◆ WHAT IS BEING ASKED ◆
Report each line below that carries the word "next".

[Dataset records]

☆ ☆ ☆ ☆

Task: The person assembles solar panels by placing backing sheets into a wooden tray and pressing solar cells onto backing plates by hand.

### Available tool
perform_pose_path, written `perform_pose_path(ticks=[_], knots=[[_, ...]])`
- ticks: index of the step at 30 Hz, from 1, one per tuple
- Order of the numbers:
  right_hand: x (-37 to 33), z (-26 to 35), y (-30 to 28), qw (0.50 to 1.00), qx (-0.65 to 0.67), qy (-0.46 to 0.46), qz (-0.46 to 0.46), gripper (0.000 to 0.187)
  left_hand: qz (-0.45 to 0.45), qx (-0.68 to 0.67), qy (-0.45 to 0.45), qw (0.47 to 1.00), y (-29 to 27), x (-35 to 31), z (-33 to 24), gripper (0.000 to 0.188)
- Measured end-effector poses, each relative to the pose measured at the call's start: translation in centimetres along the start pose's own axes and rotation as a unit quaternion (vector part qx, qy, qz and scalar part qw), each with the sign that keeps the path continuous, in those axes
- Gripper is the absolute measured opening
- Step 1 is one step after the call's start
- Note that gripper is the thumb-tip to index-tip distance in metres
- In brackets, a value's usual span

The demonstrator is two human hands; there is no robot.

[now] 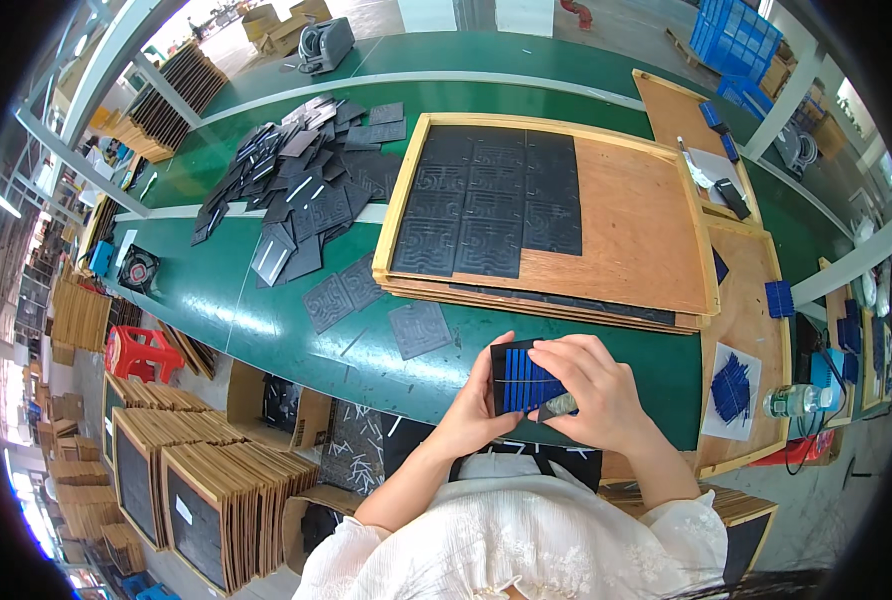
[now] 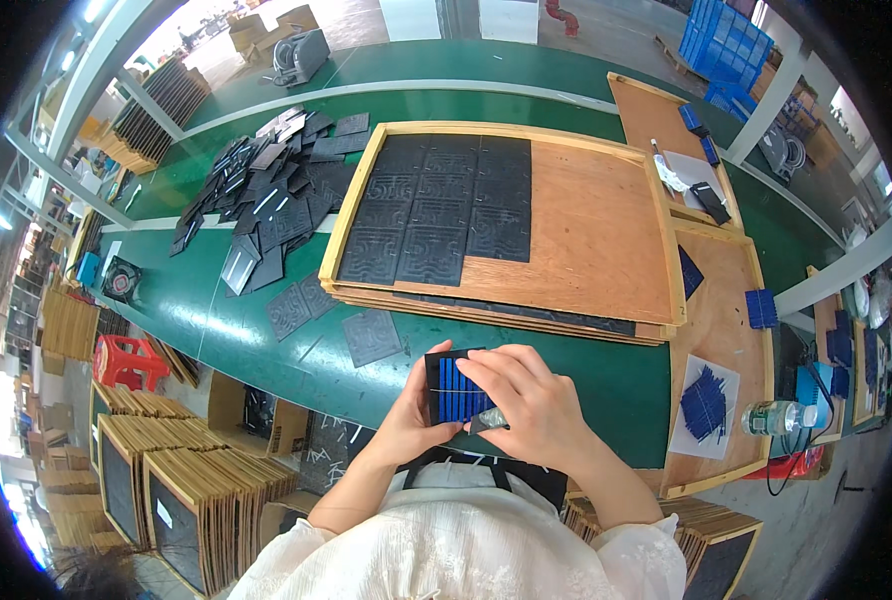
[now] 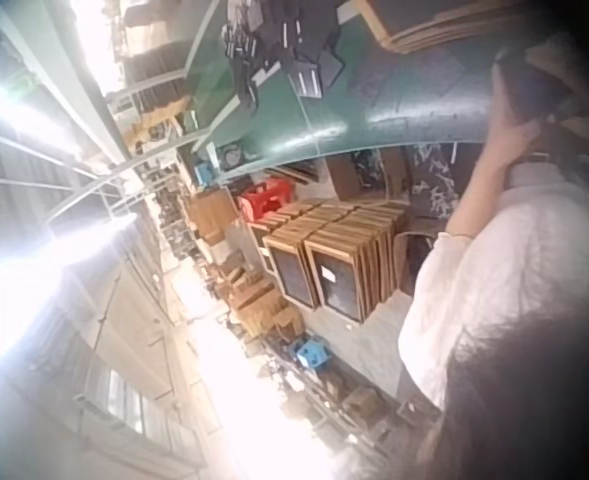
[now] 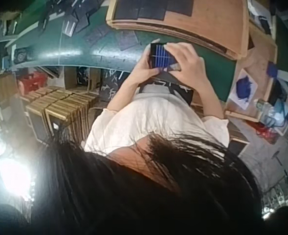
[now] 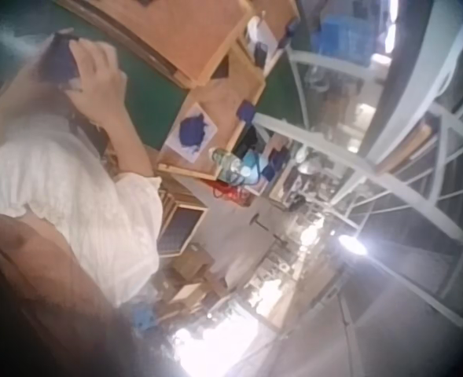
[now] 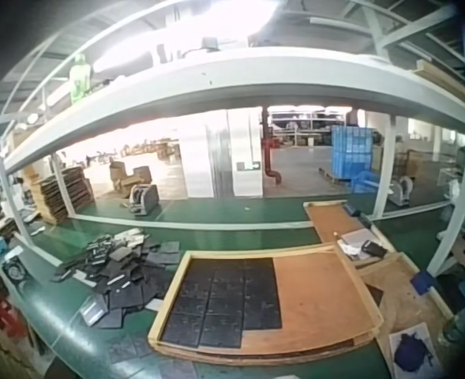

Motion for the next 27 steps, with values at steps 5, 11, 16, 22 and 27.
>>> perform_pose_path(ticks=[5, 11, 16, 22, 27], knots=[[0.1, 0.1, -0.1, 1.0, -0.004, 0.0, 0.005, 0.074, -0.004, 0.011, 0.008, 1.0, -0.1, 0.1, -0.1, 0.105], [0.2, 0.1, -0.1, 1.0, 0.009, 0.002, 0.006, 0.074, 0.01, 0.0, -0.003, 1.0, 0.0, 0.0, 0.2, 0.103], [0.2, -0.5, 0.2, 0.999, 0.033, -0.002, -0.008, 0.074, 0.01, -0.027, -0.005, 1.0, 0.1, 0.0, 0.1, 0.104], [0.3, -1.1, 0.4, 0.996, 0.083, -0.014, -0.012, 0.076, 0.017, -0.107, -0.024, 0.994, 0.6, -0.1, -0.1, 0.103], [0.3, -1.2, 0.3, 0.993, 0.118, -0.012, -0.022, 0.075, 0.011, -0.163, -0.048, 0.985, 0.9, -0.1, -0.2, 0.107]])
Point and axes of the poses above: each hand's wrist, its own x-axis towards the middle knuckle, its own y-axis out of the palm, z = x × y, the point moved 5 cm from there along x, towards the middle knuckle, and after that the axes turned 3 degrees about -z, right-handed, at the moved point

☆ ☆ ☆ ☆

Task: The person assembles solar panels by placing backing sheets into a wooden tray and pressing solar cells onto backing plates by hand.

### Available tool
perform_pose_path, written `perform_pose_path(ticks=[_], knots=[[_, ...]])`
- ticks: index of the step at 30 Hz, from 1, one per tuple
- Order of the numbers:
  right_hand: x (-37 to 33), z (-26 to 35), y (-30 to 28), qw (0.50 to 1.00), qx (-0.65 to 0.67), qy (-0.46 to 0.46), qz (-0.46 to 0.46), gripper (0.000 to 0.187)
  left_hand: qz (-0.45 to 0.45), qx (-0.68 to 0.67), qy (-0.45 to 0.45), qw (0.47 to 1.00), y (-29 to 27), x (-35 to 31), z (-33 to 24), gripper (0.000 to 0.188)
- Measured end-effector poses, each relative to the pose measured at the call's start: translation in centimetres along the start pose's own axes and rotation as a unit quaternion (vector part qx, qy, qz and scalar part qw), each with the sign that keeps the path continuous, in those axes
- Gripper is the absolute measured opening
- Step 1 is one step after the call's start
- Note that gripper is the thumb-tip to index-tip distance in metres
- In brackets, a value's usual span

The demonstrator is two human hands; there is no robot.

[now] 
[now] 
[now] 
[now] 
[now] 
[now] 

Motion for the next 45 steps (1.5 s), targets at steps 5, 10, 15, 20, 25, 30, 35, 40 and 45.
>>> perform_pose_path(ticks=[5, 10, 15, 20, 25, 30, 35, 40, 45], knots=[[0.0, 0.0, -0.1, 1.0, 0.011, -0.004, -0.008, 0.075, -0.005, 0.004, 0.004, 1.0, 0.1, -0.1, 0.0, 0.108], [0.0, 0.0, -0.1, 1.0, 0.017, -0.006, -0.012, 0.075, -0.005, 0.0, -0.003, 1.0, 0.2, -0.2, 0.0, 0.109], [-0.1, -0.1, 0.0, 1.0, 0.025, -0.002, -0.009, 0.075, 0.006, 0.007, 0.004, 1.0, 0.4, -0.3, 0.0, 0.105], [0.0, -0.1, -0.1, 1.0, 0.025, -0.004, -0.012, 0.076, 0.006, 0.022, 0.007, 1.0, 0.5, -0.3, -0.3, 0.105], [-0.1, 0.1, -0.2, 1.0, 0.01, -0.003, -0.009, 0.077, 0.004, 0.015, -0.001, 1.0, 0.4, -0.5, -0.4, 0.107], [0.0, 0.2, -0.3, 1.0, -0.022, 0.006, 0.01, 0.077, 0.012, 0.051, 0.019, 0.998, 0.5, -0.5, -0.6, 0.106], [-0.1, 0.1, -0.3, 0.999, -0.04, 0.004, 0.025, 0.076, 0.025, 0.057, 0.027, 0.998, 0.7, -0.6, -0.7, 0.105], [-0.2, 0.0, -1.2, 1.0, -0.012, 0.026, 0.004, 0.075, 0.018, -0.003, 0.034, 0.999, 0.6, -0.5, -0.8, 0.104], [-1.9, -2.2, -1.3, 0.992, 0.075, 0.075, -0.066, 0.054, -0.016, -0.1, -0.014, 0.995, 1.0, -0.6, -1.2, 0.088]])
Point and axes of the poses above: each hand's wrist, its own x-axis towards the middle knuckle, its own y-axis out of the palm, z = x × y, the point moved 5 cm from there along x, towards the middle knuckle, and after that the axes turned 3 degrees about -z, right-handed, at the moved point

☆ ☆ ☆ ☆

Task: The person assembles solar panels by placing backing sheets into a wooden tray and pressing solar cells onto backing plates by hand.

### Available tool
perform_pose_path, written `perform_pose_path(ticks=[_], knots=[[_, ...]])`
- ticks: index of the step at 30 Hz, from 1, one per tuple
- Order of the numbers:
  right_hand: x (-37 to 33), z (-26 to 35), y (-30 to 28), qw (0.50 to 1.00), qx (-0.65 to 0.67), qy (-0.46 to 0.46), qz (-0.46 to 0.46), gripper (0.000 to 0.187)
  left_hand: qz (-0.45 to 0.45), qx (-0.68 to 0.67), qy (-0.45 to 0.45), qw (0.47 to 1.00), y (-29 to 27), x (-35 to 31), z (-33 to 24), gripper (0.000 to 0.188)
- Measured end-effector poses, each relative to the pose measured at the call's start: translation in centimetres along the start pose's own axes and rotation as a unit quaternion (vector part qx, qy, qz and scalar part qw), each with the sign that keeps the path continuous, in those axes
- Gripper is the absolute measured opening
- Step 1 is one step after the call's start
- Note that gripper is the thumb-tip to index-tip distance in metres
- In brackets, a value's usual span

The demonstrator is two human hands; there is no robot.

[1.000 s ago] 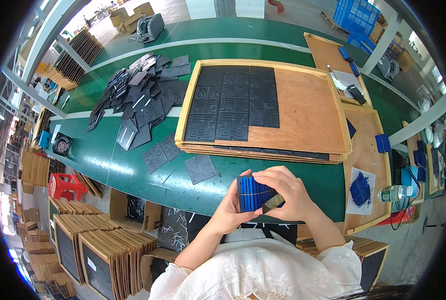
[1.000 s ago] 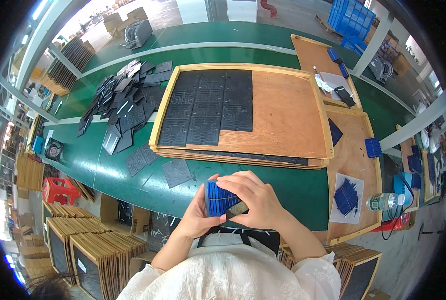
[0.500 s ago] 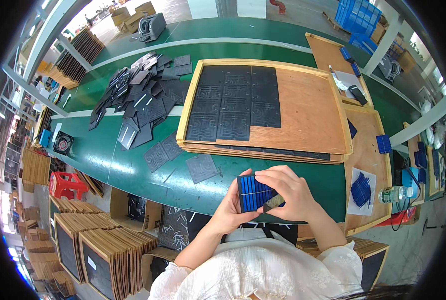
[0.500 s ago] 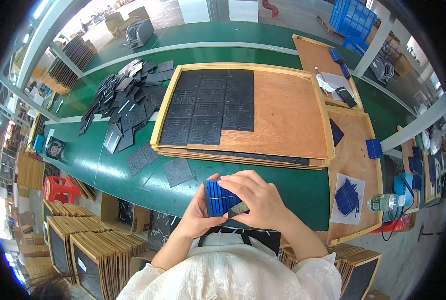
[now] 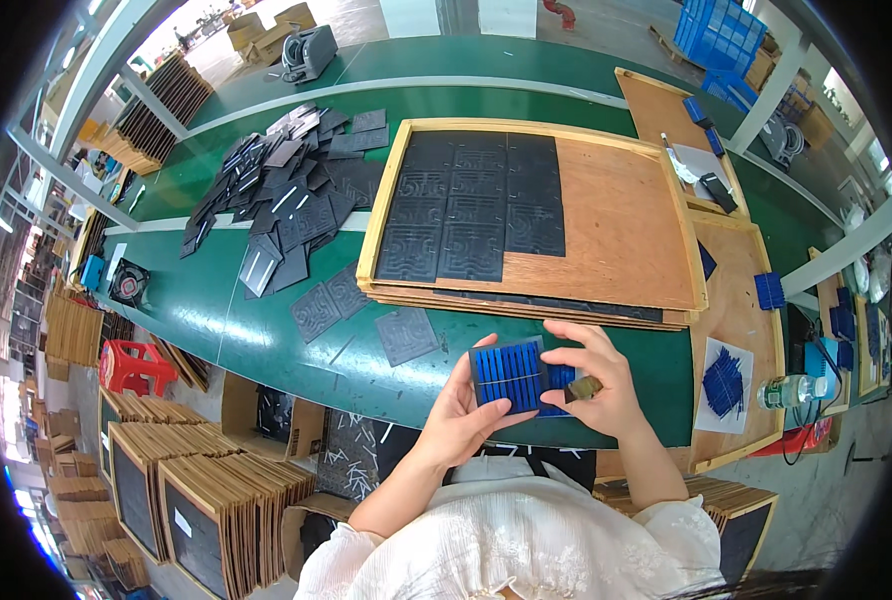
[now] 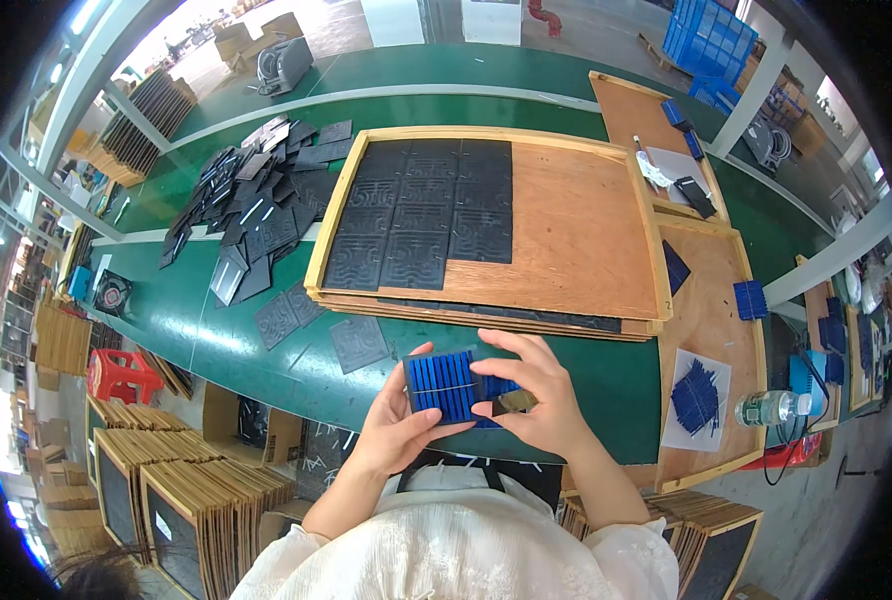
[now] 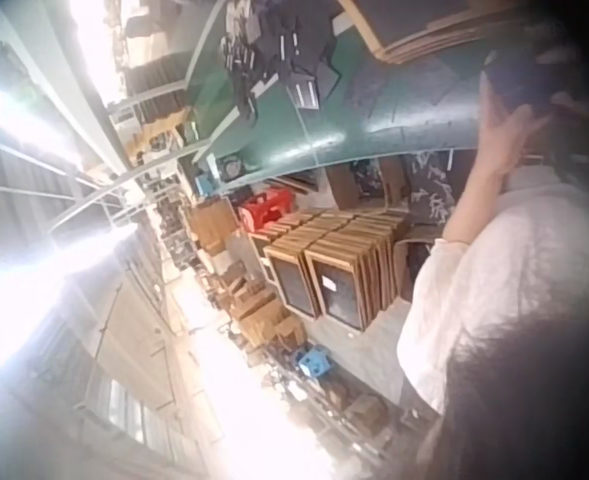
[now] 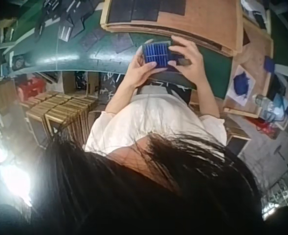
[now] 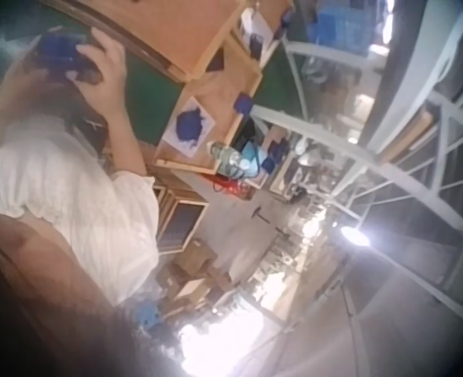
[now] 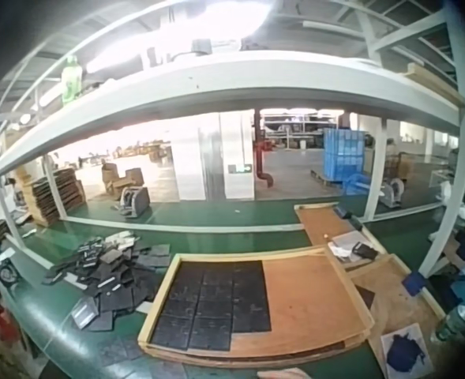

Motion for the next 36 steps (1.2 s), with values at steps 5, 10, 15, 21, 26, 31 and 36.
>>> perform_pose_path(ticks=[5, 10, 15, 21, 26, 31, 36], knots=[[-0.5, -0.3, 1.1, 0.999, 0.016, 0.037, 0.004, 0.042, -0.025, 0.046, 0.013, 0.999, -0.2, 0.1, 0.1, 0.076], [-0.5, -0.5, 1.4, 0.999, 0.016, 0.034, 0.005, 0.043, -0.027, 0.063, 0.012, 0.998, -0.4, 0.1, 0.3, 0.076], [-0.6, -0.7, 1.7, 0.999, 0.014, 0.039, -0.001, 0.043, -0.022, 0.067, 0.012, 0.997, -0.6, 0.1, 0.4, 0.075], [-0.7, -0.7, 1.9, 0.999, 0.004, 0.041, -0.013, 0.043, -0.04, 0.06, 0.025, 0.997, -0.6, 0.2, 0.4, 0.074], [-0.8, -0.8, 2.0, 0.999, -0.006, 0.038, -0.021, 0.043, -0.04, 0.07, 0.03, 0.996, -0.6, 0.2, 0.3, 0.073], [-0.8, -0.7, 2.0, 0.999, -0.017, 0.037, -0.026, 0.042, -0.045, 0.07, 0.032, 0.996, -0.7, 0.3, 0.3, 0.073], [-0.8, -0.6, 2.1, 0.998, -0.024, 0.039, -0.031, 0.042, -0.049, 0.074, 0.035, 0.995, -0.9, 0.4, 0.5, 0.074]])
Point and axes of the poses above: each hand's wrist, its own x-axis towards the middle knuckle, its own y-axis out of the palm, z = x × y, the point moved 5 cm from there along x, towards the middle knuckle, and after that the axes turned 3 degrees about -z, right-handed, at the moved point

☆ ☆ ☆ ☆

◆ ANSWER TO THE EXERCISE ◆
Motion for the next 27 steps, with values at steps 5, 11, 16, 22 and 27.
Motion for the next 45 steps (1.5 s), targets at steps 5, 10, 15, 20, 25, 30, 35, 40 and 45.
Motion for the next 36 steps (1.2 s), with values at steps 5, 10, 15, 21, 26, 31 and 36.

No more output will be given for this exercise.